Berita Terbaru (ID)

Elina Svitolina mengalahkan Coco Gauff dan memenangkan gelar di Roma Terbuka

Elina Svitolina - Instagram/elisvitolina
Elina Svitolina - Instagram/elisvitolina

Elina Svitolina mengalahkan Coco Gauff di final Internazionali BNL d’Italia. Petenis Ukraina berusia 31 tahun itu menang 6-4, 6-7 (3) dan 6-2 dalam 2h49 di Quadra Central dari Foro Italico, di Roma.

Pertandingan berlangsung Sabtu ini, 16 Mei. Svitolina memenangkan gelar ketiganya di turnamen tersebut. Gauff, unggulan ketiga, sedang mencari trofi WTA 1000 pertama musim ini.

Svitolina mendominasi set pertama dengan break awal

Pemain Ukraina itu mulai menekan servis pemain Amerika itu. Ela berhasil mematahkan servis di game ketiga dan dengan kokoh mengukuhkan keunggulannya. Gauff kesulitan menemukan ritmenya di lapangan tanah liat. Svitolina menutup set 6-4 setelah 45 menit.

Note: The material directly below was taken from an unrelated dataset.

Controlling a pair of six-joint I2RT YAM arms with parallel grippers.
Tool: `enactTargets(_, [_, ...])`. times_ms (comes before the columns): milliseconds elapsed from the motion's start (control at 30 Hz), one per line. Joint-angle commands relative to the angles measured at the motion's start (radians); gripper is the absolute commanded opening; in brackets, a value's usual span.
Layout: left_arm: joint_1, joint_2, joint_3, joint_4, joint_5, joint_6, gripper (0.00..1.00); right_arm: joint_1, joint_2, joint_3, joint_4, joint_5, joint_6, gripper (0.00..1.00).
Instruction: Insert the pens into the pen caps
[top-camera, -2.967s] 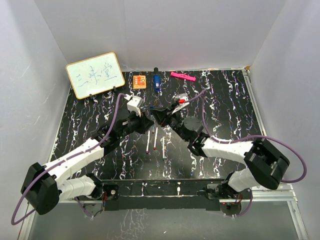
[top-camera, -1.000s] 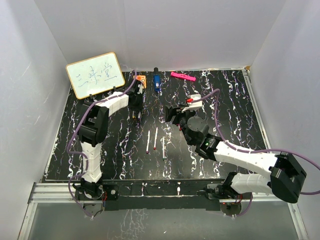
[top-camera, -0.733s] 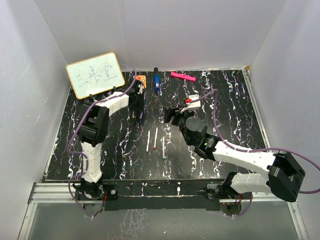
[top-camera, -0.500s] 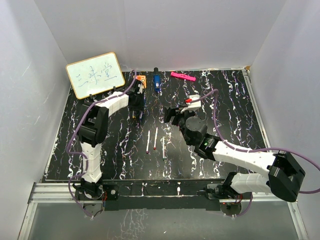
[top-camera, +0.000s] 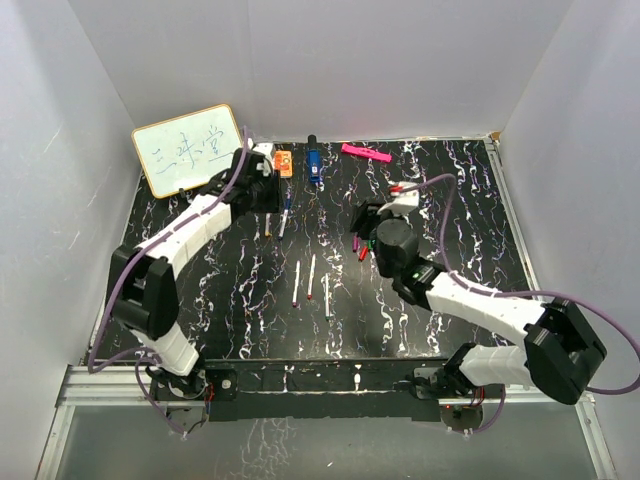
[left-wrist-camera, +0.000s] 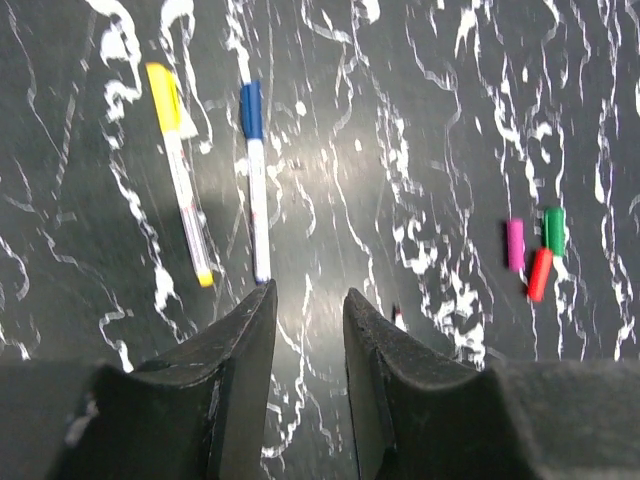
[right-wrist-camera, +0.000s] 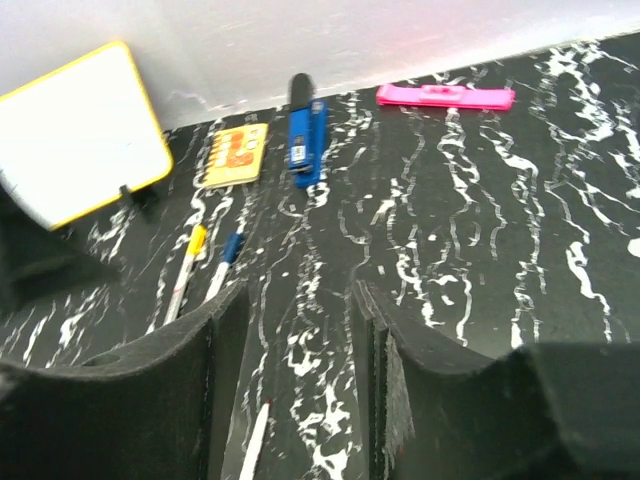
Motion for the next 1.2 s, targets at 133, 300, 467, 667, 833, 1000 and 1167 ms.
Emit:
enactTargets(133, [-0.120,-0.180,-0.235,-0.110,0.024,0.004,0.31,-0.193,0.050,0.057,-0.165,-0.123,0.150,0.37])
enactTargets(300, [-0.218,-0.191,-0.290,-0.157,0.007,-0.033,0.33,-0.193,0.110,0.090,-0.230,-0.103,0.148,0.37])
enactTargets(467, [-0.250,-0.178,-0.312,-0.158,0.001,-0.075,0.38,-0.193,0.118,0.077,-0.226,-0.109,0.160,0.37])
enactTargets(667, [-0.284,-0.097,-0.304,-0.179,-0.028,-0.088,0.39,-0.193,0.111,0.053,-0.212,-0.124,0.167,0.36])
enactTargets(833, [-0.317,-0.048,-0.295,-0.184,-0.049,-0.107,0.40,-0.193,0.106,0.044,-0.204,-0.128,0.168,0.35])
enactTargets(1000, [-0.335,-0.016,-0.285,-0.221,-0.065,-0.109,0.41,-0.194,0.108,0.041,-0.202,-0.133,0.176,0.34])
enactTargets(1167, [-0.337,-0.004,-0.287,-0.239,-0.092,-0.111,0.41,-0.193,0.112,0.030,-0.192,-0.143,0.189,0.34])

  • Quebrou melakukan servis Gauff dua kali di set pembuka
  • Salvou beberapa break point yang dihadapinya
  • Manteve persentase poin yang tinggi pada servis pertama

Favorit ketujuh mengeksploitasi kesalahan lawannya dengan baik di awal. Gauff melakukan kesalahan ganda pada momen-momen penting.

Tiebreak memutuskan set kedua setelah reaksi Gauff

Pemain Amerika itu menyeimbangkan pertandingan di babak kedua. Ela kembali lebih baik dan memaksa Svitolina menyimpan lebih banyak bola. Set ini mencapai tiebreak. Svitolina memimpin 6-3 pada tiebreak, namun Gauff menyelamatkan tiga match point sebelum Svitolina ditutup pada kedudukan 7-6 (3).

Gauff memenangkan 7 game berturut-turut pada satu titik di set tersebut. Atlet Amerika ini membuat lebih sedikit kesalahan dan meningkatkan tingkat agresinya. Svitolina tetap tenang dan mengkonversi peluang terakhir di tiebreak. Permainan berlangsung lebih dari satu jam pada tahap ini.

Decisão di set ketiga mendukung pengalaman Svitolina

Di set terakhir, Svitolina kembali mengatur kecepatan. Ela mematahkan servis Gauff lebih awal dan memimpin 3-0. Petenis Ukraina itu menyelamatkan break point dengan konsisten dan tidak membiarkan reaksi apa pun. Gauff mencoba memaksakan permainan, tetapi membuat lebih banyak kesalahan. Svitolina ditutup pada 6-2.

Juara Roma 2017 dan 2018 menyelesaikan 25 kemenangan turnamen. Ela menjadi pemenang game terbesar ketiga dalam sejarah acara tersebut, bersama dengan Serena Williams. Gauff mencapai final kedua berturut-turut di Roma. Tahun lalu, dia kalah dari Jasmine Paolini.

Caminho dari finalis hingga keputusan

Svitolina menyingkirkan nama-nama besar di babak terakhir. Ela mengalahkan Elena Rybakina di perempat final dan Iga Swiatek di semifinal, keduanya dalam tiga set. Petenis Ukraina itu menyelamatkan 16 break point melawan Rybakina.

Gauff mengatasi Sorana Cirstea di semifinal 6-4, 6-3. Antes, berhasil melewati Mirra Andreeva dalam pertandingan sulit di babak perempat final. Orang Amerika itu mencetak poin penting untuk peringkat tersebut.

Svitolina kini memimpin head-to-head 4-2 melawan Gauff. Keduanya saling berhadapan tiga kali pada tahun 2026, dengan kemenangan Ukraina.

Estatísticas utama final

  • Svitolina mengonversi 6 dari 15 break point
  • Gauff memanfaatkan 3 dari 17 peluang
  • Svitolina memenangkan 52,5% dari total poin
  • Total Duração: 2 jam 49 menit
  • Svitolina hanya melakukan 2 kesalahan ganda

Kemenangan tersebut memberikan 1.000 poin dan sekitar €1,055 juta kepada sang juara. Gauff memiliki 650 poin. Ambas mendapatkan kepercayaan untuk Roland Garros, yang dimulai dalam beberapa minggu.